Intimacy. It’s the ultimate in coupledom, right?

Well, that’s what everyone seems to say. But let us take pause and consider the word. What does it mean to be intimate? Is it physical or emotional? Can we explain to our partners the kind of closeness we are pursuing? Have we explained it to ourselves? If we reached intimacy, would we even recognize it? Where do we even start?

According to the esteemed author, feminist and social activist Bell Hooks, “Commitment to truth-telling lays the groundwork for the openness and honesty that is the heartbeat of love.”

So intimacy is allowing someone to see our soul?

But being intimate with someone includes more than just “the birds and the bees." It requires courage and trust. Let’s face it: once the honey is gone and we realize the bee stings to protect itself we begin to wonder if whether being close to someone is for the birds.

Creating a sustainable, loving, healthy, romantic relationship — a solid partnership — is a difficult challenge. It requires a significant investment of ourselves, but exactly what and how much and when can often be a mystery. And even getting the formula right is no guarantee: Because there is no formula.

Yet we have what it takes to reach real intimacy: our real selves. It requires our honest, authentic communication. It means looking someone in the eyes and showing them our soul. It takes courage. It takes courage because we believe we have something to hide, and that belief makes us afraid to show ourselves to our partner. We keep our real selves a secret from the one we love, fearful they will not like what they see. Somewhere along the way, we’ve learned to like ourselves so little that we cannot imagine our partner could like us, either. We are sure that if we were to be discovered, the deal would be broken, leaving us with what we dread most— being abandoned because we are not worthy.

Dr. Greg Baer, best known as a life coach and motivational speaker, writes about this in his book "Real Love: The truth about finding unconditional love & fulfilling relationships."

He says, “If the love you have for your significant other is not real, if it’s not unconditional, you will not be able to sustain happiness or your relationship.”

Being in a legitimate relationship, demands open communication. We must be accepting of ourselves to engage in an honest dialogue. Have you ever been in a conversation with someone and found you were not telling the truth, responding in a way you believed they would?

Truth telling requires courage, and courage translates into something bigger: the essential foundation for your journey to self-love.

The process can be arduous and confusing, like walking a labyrinth, and demands that we proceed slowly, with patience, mindfulness, trust and self-acceptance. When we reach the center of the labyrinth we will have found self-love. It is then that we can participate in an intimate relationship.
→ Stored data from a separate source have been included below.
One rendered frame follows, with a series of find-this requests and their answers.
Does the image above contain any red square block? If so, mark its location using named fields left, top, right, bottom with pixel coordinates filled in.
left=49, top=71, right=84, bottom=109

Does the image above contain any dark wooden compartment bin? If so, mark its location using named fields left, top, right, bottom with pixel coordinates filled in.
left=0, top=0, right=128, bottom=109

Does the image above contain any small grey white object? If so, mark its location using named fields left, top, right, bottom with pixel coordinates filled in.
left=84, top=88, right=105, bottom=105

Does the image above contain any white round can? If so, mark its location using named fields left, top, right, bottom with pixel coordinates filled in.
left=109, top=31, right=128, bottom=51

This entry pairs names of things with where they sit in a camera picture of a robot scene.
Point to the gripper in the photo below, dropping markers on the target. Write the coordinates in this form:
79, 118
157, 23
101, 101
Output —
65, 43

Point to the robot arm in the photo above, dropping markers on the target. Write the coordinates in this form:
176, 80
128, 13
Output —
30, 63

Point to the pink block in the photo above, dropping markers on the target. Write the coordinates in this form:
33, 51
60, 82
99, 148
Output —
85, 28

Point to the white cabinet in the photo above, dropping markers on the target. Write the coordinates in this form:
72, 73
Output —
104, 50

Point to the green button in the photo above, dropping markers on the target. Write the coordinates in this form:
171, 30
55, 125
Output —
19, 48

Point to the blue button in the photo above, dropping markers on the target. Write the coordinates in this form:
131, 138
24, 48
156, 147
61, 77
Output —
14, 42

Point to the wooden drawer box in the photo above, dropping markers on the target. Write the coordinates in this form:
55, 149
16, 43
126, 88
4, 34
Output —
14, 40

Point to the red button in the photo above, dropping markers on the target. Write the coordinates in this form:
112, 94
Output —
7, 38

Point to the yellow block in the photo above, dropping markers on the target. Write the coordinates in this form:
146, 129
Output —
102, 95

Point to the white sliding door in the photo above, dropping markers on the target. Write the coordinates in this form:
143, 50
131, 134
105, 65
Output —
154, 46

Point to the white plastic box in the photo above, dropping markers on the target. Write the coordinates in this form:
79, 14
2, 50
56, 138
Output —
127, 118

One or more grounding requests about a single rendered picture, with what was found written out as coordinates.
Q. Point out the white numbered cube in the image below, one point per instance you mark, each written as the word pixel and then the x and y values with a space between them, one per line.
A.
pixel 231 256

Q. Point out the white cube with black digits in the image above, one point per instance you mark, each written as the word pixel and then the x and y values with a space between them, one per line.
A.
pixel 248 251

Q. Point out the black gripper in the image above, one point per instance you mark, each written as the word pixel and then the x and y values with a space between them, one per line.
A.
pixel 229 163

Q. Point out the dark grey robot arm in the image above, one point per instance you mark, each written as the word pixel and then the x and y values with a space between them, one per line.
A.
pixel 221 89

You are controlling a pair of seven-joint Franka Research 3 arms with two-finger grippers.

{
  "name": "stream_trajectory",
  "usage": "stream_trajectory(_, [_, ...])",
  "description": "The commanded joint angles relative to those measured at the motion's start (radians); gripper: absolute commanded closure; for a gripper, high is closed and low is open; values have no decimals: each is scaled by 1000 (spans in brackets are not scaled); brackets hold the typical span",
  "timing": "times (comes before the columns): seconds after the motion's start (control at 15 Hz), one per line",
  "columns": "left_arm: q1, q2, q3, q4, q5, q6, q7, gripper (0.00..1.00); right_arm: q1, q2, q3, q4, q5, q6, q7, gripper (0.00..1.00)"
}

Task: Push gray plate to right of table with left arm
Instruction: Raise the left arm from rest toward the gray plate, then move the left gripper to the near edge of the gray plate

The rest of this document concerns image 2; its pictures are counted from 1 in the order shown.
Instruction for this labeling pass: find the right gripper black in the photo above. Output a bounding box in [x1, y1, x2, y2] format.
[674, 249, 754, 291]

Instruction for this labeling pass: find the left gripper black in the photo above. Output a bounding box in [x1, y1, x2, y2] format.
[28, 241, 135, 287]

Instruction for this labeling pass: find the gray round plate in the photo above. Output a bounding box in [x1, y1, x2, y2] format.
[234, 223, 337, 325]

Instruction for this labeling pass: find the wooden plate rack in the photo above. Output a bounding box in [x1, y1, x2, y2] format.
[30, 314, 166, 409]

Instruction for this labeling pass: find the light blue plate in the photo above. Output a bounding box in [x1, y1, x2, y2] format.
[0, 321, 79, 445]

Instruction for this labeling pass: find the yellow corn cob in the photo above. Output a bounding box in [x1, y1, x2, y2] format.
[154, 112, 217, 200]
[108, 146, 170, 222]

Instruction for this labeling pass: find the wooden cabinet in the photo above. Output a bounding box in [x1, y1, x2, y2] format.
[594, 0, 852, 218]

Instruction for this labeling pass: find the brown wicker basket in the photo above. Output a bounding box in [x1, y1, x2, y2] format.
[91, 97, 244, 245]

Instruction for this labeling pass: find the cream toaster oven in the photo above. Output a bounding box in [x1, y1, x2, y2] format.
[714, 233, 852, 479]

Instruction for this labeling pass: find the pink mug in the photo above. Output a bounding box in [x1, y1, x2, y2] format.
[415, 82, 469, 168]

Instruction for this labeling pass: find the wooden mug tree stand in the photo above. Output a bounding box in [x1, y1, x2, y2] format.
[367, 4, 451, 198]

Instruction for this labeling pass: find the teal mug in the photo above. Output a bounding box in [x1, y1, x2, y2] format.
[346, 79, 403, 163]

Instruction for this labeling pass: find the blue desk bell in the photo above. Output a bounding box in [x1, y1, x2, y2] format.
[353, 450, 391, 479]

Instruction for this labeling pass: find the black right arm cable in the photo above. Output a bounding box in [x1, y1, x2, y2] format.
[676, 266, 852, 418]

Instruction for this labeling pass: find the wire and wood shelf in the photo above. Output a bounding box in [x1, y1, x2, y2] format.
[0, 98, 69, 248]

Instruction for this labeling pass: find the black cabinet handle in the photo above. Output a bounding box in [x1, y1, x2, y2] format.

Clinical psychologist John Welwood wrote, “When we reveal ourselves to our partner and find that this brings healing rather than harm, we make an important discovery that intimate relationships can provide a sanctuary from the world of facades, a sacred space where we can be ourselves, as we are …This kind of unmasking — speaking our truth, sharing our inner struggles, and revealing our raw edges — is sacred activity, which allows two souls to meet and touch more deeply.”

True love happens with time and our willingness to be vulnerable. Intimacy is eye to eye, soul to soul.

Follow these tips on your road to self-acceptance:

➢ Respect your feelings.

➢ Express your feelings.

➢ Speak in I statements.

➢ Remember that you matter.

➢ You are perfect just the way you are!

At times self-expression can be a challenge, especially if you were taught as a child that what you thought was not important.